Brief.
Copy all lines containing the string "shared" from the records below.
====== Task material ======
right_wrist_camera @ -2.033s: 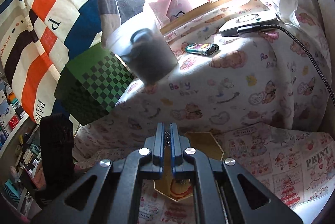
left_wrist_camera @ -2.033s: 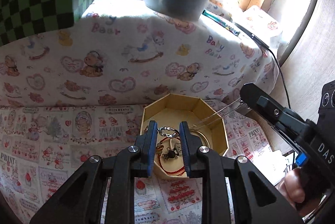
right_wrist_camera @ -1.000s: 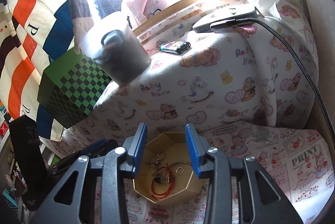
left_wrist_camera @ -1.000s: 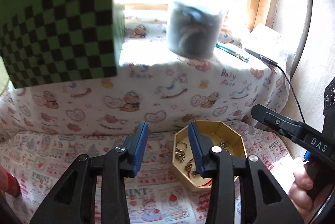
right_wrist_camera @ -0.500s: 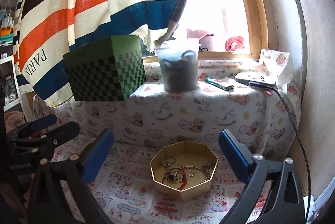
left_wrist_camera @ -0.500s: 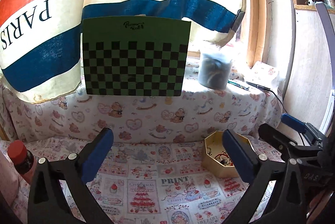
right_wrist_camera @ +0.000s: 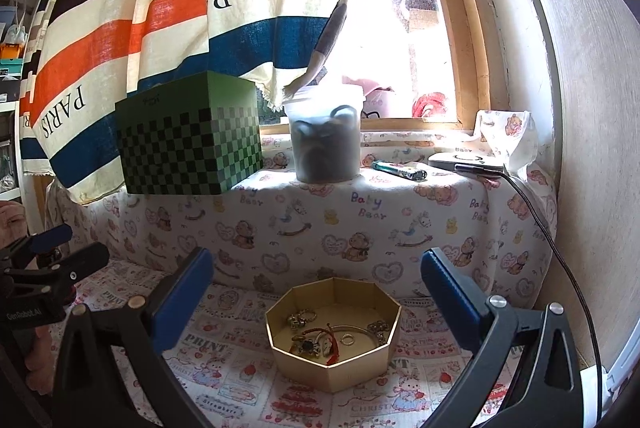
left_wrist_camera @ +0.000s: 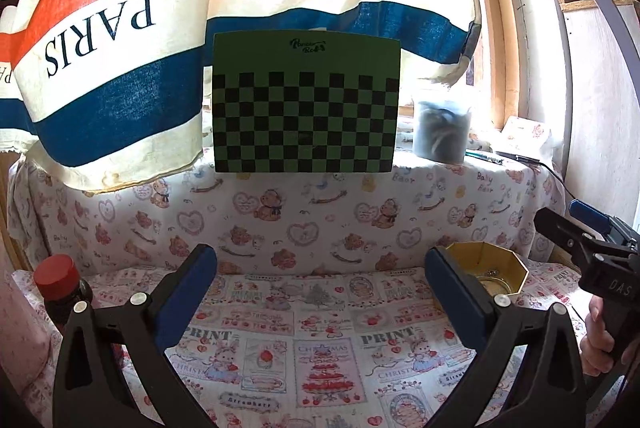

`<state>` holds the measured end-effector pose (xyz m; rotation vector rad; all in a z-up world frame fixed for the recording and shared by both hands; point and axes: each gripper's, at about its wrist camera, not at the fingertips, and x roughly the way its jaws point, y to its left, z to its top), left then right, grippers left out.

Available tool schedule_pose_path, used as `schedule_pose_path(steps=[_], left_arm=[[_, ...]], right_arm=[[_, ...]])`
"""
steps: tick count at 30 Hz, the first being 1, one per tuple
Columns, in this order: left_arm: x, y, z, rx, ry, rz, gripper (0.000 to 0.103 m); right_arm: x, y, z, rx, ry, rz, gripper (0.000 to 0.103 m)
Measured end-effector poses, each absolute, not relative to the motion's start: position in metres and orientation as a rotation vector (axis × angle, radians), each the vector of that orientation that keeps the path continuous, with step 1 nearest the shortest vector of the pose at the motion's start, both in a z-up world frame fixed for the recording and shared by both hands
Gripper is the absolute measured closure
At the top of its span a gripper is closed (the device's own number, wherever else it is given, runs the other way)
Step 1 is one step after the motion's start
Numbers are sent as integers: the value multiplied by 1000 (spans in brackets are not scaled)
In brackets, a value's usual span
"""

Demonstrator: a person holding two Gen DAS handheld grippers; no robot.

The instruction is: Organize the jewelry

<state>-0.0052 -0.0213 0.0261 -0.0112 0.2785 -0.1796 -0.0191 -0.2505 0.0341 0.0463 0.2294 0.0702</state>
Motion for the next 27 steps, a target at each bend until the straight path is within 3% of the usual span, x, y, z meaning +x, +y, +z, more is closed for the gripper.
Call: schedule_pose_path(steps=[6,16,27], left_arm=[[-14,-18,20,-6,203,-116,0],[4,-24,12,30,300,-48,0],[-4,-23,15,33,266,-42,0]], right_arm=[[-19,-245,29,7,228,47,0],[-8,-244,20,12,307,26,0],[-7,-243,18,2,319,20,0]])
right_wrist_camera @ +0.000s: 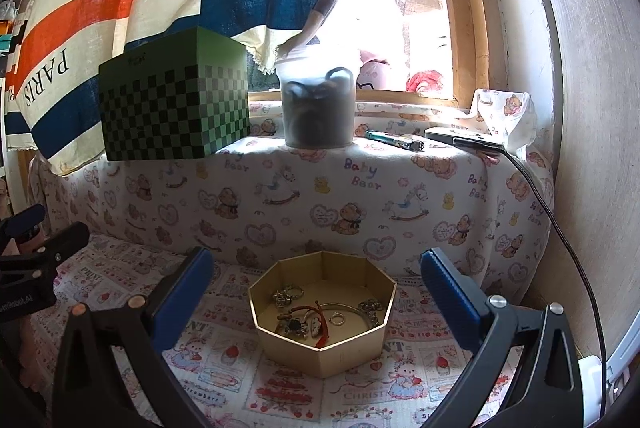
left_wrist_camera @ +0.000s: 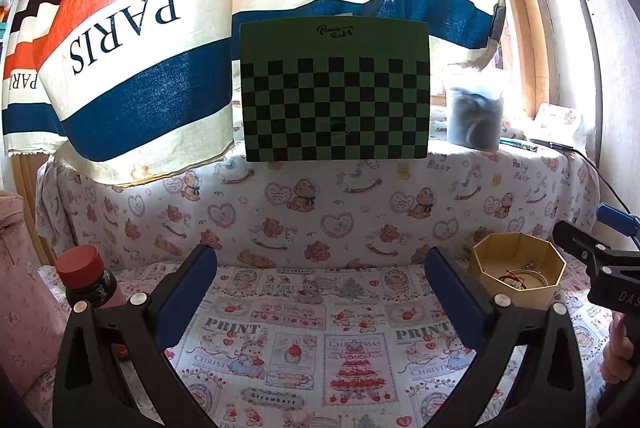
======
Solution.
`<state>` holds the measured end-effector pose (xyz m; rotation vector rad; all in a z-up world frame fixed for the recording and shared by both hands; point and axes: each gripper's, at about its wrist camera, not at the fingertips, and x roughly the way its jaws point, y to its left, z to its top), left then right, grippers left out.
Measured end-effector poses, each absolute, not relative to the motion's start: position in metres and orientation as a rotation vector (axis × angle, radians), each the vector of that orientation that keeps the path continuous, with step 1 nearest the shortest vector of the pose at the motion's start, both in a z-up world frame fixed for the recording and shared by both hands

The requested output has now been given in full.